Under the terms of the agreement, Cellgate is to perform studies to evaluate the feasibility of using their technology to topically deliver voclosporin. Currently Isotechnika is waiting for final study reports from the nonclinical studies that were conducted under the terms of the agreement. Upon receipt of these final study reports the Company will evaluate the potential of this technology and make a decision whether or not to enter into a license agreement with Cellgate.
OUR LICENSING AGREEMENT WITH ATRIUM MEDICAL CORPORATION
On September 29, 2005, the Company signed an exclusive worldwide licensing agreement with Atrium for the use of TAFA93 and voclosporin with drug-eluting medical devices. These devices deliver the drug locally to treat cardiovascular disorders and assist in the soft tissue repair (e.g., stents and surgical meshes, respectively).

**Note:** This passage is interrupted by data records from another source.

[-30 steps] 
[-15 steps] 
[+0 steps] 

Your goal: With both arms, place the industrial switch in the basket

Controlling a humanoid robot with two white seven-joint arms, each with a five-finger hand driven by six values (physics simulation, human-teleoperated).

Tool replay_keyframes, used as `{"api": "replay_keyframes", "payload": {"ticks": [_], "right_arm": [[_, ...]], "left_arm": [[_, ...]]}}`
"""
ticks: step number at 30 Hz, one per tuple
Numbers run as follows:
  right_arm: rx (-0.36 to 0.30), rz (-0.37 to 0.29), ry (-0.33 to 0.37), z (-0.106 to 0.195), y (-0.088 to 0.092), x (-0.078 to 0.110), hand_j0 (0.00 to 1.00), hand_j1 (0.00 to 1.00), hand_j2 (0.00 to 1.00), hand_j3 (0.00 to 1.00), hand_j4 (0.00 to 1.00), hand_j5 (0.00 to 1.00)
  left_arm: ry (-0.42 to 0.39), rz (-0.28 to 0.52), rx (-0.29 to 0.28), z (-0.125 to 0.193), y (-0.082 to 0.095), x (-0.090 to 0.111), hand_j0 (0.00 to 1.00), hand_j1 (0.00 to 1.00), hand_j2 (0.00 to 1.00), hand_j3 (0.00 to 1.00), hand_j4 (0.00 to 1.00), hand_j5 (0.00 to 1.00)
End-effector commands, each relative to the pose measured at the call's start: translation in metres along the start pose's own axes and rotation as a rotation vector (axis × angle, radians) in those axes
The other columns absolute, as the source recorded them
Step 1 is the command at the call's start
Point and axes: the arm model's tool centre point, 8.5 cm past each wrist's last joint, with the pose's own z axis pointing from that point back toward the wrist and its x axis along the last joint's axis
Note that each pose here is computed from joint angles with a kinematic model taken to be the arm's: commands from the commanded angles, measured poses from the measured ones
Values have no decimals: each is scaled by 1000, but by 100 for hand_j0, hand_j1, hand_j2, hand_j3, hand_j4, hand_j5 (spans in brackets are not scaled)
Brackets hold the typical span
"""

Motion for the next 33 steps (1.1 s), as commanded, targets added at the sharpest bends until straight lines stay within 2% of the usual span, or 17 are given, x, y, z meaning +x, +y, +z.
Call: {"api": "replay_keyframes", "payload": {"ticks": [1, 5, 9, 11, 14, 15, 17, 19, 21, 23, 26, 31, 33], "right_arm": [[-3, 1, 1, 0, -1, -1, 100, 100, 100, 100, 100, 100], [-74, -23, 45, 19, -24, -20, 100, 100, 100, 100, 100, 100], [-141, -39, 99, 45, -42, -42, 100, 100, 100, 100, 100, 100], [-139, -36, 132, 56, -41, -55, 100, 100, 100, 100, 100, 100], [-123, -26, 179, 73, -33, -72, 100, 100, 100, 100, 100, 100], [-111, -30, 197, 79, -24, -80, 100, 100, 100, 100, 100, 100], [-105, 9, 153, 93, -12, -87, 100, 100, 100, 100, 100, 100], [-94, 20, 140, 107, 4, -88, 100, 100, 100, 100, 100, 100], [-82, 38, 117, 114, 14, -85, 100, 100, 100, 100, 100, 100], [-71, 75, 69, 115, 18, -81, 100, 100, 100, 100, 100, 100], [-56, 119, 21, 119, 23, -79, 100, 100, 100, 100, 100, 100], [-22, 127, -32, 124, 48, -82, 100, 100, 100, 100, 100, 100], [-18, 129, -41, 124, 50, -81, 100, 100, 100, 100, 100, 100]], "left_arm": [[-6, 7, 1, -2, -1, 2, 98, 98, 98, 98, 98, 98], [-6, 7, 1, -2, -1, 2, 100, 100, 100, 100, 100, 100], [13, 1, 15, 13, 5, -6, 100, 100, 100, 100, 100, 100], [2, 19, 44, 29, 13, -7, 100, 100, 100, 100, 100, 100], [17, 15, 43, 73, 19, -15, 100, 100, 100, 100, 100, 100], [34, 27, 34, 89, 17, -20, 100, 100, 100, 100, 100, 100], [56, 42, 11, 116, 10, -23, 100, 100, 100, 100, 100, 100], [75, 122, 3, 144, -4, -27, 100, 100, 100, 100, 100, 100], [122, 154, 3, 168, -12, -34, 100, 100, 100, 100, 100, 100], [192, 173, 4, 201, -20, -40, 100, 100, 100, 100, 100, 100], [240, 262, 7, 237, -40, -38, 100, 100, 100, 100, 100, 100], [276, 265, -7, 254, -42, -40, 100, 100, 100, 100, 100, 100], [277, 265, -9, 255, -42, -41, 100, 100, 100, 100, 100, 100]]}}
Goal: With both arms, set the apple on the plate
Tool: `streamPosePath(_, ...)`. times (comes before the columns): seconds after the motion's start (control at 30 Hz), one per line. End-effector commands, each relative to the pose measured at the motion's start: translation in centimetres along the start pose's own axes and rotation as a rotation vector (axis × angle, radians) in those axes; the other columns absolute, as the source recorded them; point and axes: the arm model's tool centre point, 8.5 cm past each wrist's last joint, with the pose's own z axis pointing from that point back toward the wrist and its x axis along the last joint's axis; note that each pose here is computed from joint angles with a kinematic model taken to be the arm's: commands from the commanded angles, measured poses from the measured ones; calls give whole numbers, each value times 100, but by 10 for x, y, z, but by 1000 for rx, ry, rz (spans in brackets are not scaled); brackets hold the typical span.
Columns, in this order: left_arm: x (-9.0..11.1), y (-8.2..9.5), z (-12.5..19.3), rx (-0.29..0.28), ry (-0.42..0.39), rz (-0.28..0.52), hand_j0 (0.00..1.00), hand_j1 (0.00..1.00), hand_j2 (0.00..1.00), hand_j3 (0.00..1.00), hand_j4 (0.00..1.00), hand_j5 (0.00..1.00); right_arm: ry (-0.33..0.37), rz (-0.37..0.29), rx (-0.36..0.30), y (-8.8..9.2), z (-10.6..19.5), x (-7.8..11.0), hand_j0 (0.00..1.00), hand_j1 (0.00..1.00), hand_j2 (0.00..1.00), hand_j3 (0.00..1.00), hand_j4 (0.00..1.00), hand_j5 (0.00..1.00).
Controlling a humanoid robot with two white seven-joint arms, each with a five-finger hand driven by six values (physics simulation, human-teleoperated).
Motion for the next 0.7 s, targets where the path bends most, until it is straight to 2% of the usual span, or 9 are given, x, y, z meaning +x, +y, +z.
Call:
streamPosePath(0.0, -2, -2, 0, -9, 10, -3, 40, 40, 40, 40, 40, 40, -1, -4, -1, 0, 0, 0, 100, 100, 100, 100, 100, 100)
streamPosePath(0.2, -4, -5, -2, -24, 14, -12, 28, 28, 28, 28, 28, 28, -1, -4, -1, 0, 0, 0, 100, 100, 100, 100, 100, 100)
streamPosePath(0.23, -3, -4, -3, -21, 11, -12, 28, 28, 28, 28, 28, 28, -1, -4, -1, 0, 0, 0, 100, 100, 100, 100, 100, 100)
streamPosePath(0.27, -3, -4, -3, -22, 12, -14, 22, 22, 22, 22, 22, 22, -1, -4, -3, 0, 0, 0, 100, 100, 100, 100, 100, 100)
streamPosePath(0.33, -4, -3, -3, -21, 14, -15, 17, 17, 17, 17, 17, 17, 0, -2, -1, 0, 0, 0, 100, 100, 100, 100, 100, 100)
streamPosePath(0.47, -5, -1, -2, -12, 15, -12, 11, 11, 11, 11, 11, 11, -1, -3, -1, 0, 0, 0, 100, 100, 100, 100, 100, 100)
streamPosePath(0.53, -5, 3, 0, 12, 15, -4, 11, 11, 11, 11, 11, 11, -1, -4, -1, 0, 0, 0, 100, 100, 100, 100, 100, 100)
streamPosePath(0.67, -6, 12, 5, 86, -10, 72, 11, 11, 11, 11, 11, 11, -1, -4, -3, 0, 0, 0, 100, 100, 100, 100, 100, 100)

As such, Atrium's implantable product line utilizes the non-systemic applications of these two drugs. The company received a licensing fee of $3,490,000 (US$3,000,000) and will receive further milestone and royalty payments once the drug-eluting devices are commercialized. Isotechnika will supply the drug compounds to Atrium. The Company may discontinue the supply of TAFA93 upon six months prior written notice to Atrium. In such event Atrium may, at its sole expense, either manufacture its own requirements or purchase its requirements from a third party. Atrium will conduct and be financially responsible for all clinical development costs of the medical device product programs.
On August 29, 2007, the License and Supply Agreement dated September 29, 2005 with Atrium was amended to establish a Joint Steering Committee (JSC). The JSC has equal membership from Isotechnika and Atrium and was formed to ensure that Atrium's development programs utilizing voclosporin and TAFA93 are conducted pursuant to the terms of the agreement.
OUR COLLABORATION WITH ROCHE
On April 19, 2004, Isotechnika and Roche amended the original Collaboration Agreement which was signed on April 9, 2002, whereby Isotechnika reacquired the world-wide rights for all non-transplant indications of voclosporin, including psoriasis. Isotechnika can develop any of the non-transplant indications of voclosporin internally and is also free to market and license any of the non-transplant indications of voclosporin with any third party.
Under the amended terms of the Collaboration Agreement, Roche has an option to develop and commercialize voclosporin for transplant indications up to the completion of the six month Phase 2b kidney transplant trial. Upon receipt of the final Phase 2b kidney transplant trial report, expected in May 2008, Roche will have 90 days to exercise its option. To exercise this option, Roche will pay an option exercise fee of US$75,000,000, make future milestone payments, and be responsible for 70% of future shared development costs of voclosporin for transplant indications. Upon commercialization there is no change to the royalty structure from the original agreement for transplant indications. There is no assurance that Roche will exercise their option upon receipt of the final Phase 2b kidney transplant trial report, even if the Company deems the trial to be successful.